|Defaced: The John Brown Statue in Quindaro, Kansas City, Kan.|
(photo by Keith Myers, Kansas City Star)
The Black Men Behind the Statue
According to newspaper reportage at the time, the plan for the Quindaro statue was announced in 1909, the fifty-year anniversary of Brown's raid on Harper's Ferry and subsequent execution in Virginia. The statue was to "be erected upon the campus of Quindaro University by the negroes of Kansas," although the name of the school actually was Western University, the first black university west of the Mississippi. One of the leading proponents of the statue project was W. W. Fisher (1865-1955?), who served both as the clerk of the First African Methodist Episcopal [AME] Church of Kansas City, Kan., and as the clerk of the Quindaro Post Office, which was relocated to the campus of Western University in 1909.2
Bishop Abraham Grant
|Bishop W. T. Vernon, ca. 1920|
Kansas City Sun
From Conception to Unveiling
When the project was first conceptualized, Bishop Grant "urged that it be built with money contributed by the colored race," apparently because "[t]he memory of John Brown" was "held sacred by the older colored people of Kansas." These sentiments were taken up by the others promoting the project.5 W. W. Fisher thus told a reporter from the Topeka Daily Capital:
Not a penny towards this fund will be received from white people. The negroes want to pay for it out of their own pockets. They want to show their lasting love for the man who started the movement that resulted in making them a free people, and decided that the best way to do it was to erect a monument on the campus of their own university."6When it was completed, the significance of the event was revealed by the make up of the audience that turned out to witness the unveiling. On June 9, 2011, the grounds of the Western University were filled for the unveiling. On hand were the sitting governor and assistant governor of the state, as well as a former governor and other "leading personages." However, there were ten times as many blacks present as whites, the African American presence reportedly having reached three thousand. As the Oskaloosa Independent put it: "The statue is the first ever erected to the memory of the man of Harper's Ferry and every cent that went into it was contributed by grateful negroes of Kansas."7
Inspiration and Memory
I have not sufficiently researched the subject to discern the genesis of the idea for the Quindaro statue. Clearly, it was the brainchild of black leaders in Kansas, although the question remains as to what sparked or prompted the idea in the first place. One suggestion that might be considered is that certain leading black men and women in Kansas had become aware of the newly published biography of John Brown by W.E.B. DuBois. Indeed, DuBois' John Brown was first published in September 1909, so it may be that the excitement and interest that was stirred up in the black community by the DuBois book triggered reignited Kansas enthusiasm for the Old Man. Of course, it is possible, that Grant, Vernon, and others were simply mindful of the fiftieth anniversary of the Harper's Ferry raid that fall of 1909, and that the statue was their way of paying tribute, especially in deference to the older black population that remembered Brown with affection. However, it is quite possible that the DuBois book was the catalyst for the apparent fervor that drew the money and attention to support the statue project in Kansas.
It is unfortunate that one or more low-life racists would think themselves clever in desecrating the 107-year-old Quindaro John Brown statue. It is possible that some miscreant defaced it in reaction to the recent pulling down of Confederate statues, although it seems just as likely that the criminal who defaced the statue was simply acting out of a sense of self-justification and disdain.
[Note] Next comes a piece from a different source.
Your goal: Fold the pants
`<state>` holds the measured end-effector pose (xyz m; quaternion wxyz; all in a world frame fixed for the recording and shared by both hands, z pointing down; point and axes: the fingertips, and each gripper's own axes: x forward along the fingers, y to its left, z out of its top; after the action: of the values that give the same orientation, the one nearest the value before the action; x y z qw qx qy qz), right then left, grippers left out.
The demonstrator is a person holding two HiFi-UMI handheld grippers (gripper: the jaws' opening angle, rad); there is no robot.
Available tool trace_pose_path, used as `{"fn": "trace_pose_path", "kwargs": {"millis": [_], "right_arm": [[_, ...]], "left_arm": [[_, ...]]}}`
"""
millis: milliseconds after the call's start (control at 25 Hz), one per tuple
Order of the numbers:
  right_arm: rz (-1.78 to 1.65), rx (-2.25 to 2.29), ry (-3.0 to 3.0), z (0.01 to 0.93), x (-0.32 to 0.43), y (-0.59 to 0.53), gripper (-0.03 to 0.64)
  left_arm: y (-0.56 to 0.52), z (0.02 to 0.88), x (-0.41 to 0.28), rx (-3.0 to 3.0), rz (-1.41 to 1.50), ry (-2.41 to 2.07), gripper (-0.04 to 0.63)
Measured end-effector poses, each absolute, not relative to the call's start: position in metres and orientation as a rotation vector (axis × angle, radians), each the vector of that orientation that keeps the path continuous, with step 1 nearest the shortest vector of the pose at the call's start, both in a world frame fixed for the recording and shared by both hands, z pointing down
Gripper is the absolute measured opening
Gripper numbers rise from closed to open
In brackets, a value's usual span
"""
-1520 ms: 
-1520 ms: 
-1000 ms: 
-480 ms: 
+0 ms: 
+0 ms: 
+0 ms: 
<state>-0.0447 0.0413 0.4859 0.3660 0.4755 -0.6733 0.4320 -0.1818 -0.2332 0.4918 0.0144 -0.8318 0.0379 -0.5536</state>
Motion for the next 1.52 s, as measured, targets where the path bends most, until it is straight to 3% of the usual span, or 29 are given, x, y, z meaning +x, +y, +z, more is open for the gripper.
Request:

Regardless, the vile act of defacing the Quindaro statue certainly suggests the perpetrator's sense of history too, however warped and perverted. The defacing of the statue proves that there is a deep and enduring bond between the legacy of John Brown and the freedom struggle. As such, he is as hated by the enemies of black people as he is revered and appreciated by their friends and allies. That black people no longer celebrate Brown is not a great surprise either. Progress has been made over 150+ years; black men and women of great power and accomplishment have arisen as leaders--and some have fallen as martyrs. It has naturally become more important that these heroes have been honored by succeeding generations instead of the 19th century figure of a white "monomaniac." Indeed, I would argue that it is much more important today that whites celebrate John Brown, if only that he represents a positive figure whose life and actions can impact whites, perhaps even inspire them to oppose racism and strike at the root of prejudice in their own communities.
After all, the Old Man is not a marginal figure in the ongoing story of the struggle for justice. As Larry Lawrence says, John Brown is still quite a contemporary figure. That he still bothers and irritates the advocates of white racism should not only comfort us, but also prove that "his soul goes marching on."